Your answer must be a word-for-word copy of the listing, with all pictures excluded.

SUPPLIED MATERIAL -
━━━━

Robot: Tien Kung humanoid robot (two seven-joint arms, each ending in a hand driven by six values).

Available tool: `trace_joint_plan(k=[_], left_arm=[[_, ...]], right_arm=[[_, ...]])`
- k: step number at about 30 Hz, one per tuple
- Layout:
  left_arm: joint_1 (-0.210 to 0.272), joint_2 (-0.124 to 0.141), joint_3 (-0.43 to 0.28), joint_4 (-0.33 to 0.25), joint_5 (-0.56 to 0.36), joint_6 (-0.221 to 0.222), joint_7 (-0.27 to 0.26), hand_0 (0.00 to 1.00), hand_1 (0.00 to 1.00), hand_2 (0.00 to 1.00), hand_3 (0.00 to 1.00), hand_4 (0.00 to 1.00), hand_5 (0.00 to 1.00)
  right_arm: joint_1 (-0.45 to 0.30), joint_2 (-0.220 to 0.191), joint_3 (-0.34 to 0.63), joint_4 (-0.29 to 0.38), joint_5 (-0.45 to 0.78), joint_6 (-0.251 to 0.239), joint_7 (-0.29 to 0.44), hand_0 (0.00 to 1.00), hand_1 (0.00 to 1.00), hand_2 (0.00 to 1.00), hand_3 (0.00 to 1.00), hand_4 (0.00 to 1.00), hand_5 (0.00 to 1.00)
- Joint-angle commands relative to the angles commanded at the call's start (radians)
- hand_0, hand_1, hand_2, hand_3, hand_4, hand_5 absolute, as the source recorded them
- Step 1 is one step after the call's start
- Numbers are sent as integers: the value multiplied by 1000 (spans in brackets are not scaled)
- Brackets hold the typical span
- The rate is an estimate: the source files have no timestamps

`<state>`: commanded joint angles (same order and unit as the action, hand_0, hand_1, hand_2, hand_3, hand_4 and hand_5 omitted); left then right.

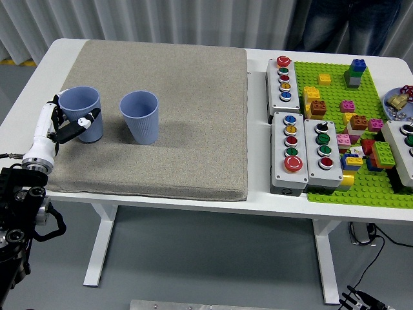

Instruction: Pick cup pour cup place

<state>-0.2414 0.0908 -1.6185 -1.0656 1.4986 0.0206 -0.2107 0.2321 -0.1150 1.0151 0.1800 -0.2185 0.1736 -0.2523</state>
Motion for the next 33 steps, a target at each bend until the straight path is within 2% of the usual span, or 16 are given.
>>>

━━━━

SOLUTION TO THIS TASK -
Robot: Tien Kung humanoid robot (two seven-joint arms, each ending in a hand driven by six values).

Available tool: `trace_joint_plan(k=[_], left_arm=[[_, ...]], right_arm=[[_, ...]])`
- k: step number at about 30 Hz, one per tuple
- Layout:
  left_arm: joint_1 (-0.210 to 0.272), joint_2 (-0.124 to 0.141), joint_3 (-0.43 to 0.28), joint_4 (-0.33 to 0.25), joint_5 (-0.56 to 0.36), joint_6 (-0.221 to 0.222), joint_7 (-0.27 to 0.26), hand_0 (0.00 to 1.00), hand_1 (0.00 to 1.00), hand_2 (0.00 to 1.00), hand_3 (0.00 to 1.00), hand_4 (0.00 to 1.00), hand_5 (0.00 to 1.00)
  right_arm: joint_1 (-0.45 to 0.30), joint_2 (-0.220 to 0.191), joint_3 (-0.34 to 0.63), joint_4 (-0.29 to 0.38), joint_5 (-0.45 to 0.78), joint_6 (-0.251 to 0.239), joint_7 (-0.29 to 0.44), hand_0 (0.00 to 1.00), hand_1 (0.00 to 1.00), hand_2 (0.00 to 1.00), hand_3 (0.00 to 1.00), hand_4 (0.00 to 1.00), hand_5 (0.00 to 1.00)
- Joint-angle commands relative to the angles commanded at the call's start (radians)
- hand_0, hand_1, hand_2, hand_3, hand_4, hand_5 absolute, as the source recorded them
- Step 1 is one step after the call's start
- Numbers are sent as integers: the value multiplied by 1000 (spans in brackets are not scaled)
- Brackets hold the typical span
- The rate is an estimate: the source files have no timestamps

`<state>`: commanded joint angles (same order and unit as the action, hand_0, hand_1, hand_2, hand_3, hand_4 and hand_5 omitted); left then right.


Instruction: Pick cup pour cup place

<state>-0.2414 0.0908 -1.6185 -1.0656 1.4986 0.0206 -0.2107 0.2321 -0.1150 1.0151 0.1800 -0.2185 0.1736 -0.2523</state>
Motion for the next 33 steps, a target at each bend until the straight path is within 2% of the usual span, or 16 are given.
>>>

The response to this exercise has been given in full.